# Your goal
Repeat the listing below line by line, exactly, leaving its pictures behind.

# Data block
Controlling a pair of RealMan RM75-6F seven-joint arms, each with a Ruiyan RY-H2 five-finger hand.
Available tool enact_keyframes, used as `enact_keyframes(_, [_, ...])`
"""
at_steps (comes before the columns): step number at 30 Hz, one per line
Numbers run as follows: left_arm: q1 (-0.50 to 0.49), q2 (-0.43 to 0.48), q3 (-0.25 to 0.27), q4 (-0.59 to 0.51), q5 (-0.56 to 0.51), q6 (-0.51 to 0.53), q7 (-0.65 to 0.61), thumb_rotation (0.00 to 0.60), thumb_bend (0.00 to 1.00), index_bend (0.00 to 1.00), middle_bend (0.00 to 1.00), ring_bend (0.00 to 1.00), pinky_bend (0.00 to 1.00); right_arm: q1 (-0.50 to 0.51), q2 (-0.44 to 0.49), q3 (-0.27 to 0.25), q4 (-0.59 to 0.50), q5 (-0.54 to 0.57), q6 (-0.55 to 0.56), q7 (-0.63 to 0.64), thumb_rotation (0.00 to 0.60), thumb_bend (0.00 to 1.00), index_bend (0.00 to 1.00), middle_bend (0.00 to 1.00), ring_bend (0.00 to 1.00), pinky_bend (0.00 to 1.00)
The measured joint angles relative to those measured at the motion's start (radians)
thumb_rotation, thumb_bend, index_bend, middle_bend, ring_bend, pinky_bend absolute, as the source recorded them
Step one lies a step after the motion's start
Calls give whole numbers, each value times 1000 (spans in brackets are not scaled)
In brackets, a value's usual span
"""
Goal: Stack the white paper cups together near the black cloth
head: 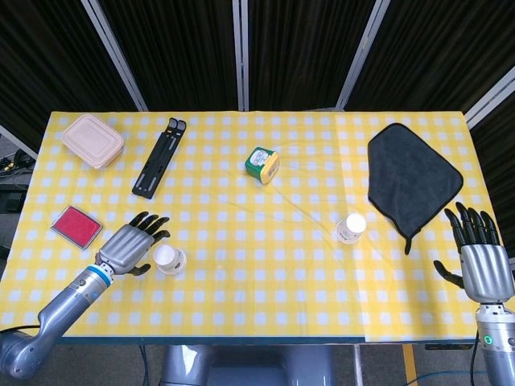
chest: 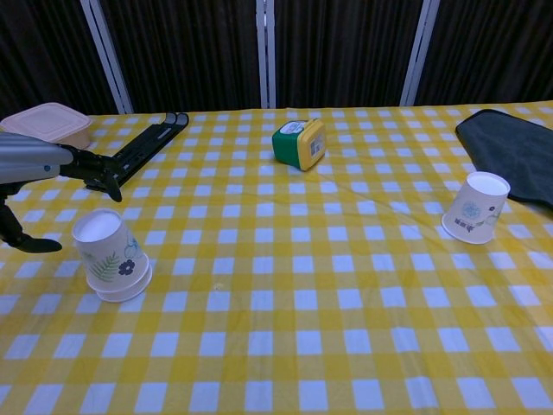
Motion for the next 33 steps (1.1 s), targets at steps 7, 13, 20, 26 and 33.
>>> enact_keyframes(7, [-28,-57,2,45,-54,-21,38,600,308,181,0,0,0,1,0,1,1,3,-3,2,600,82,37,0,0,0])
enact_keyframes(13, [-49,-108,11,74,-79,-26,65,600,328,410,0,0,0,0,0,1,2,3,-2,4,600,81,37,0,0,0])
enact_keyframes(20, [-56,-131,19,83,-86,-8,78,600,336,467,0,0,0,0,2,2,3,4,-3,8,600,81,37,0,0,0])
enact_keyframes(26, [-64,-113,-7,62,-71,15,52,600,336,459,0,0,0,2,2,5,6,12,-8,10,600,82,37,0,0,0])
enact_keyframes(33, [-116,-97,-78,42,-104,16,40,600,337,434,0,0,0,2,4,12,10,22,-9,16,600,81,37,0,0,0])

# Solution to the problem
Controlling a pair of RealMan RM75-6F seven-joint arms, each with a Ruiyan RY-H2 five-finger hand.
Available tool enact_keyframes, used as `enact_keyframes(_, [_, ...])`
"""
at_steps (comes before the columns): step number at 30 Hz, one per line
Numbers run as follows: left_arm: q1 (-0.50 to 0.49), q2 (-0.43 to 0.48), q3 (-0.25 to 0.27), q4 (-0.59 to 0.51), q5 (-0.56 to 0.51), q6 (-0.51 to 0.53), q7 (-0.65 to 0.61), thumb_rotation (0.00 to 0.60), thumb_bend (0.00 to 1.00), index_bend (0.00 to 1.00), middle_bend (0.00 to 1.00), ring_bend (0.00 to 1.00), pinky_bend (0.00 to 1.00); right_arm: q1 (-0.50 to 0.51), q2 (-0.44 to 0.49), q3 (-0.27 to 0.25), q4 (-0.59 to 0.50), q5 (-0.54 to 0.57), q6 (-0.55 to 0.56), q7 (-0.63 to 0.64), thumb_rotation (0.00 to 0.60), thumb_bend (0.00 to 1.00), index_bend (0.00 to 1.00), middle_bend (0.00 to 1.00), ring_bend (0.00 to 1.00), pinky_bend (0.00 to 1.00)
The measured joint angles relative to those measured at the motion's start (radians)
thumb_rotation, thumb_bend, index_bend, middle_bend, ring_bend, pinky_bend absolute, as the source recorded them
Step one lies a step after the motion's start
Calls give whole numbers, each value times 1000 (spans in brackets are not scaled)
In brackets, a value's usual span
"""
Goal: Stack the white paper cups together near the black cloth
head: 
chest: 
Motion for the next 33 steps (1.1 s), targets at steps 7, 13, 20, 26 and 33.
>>> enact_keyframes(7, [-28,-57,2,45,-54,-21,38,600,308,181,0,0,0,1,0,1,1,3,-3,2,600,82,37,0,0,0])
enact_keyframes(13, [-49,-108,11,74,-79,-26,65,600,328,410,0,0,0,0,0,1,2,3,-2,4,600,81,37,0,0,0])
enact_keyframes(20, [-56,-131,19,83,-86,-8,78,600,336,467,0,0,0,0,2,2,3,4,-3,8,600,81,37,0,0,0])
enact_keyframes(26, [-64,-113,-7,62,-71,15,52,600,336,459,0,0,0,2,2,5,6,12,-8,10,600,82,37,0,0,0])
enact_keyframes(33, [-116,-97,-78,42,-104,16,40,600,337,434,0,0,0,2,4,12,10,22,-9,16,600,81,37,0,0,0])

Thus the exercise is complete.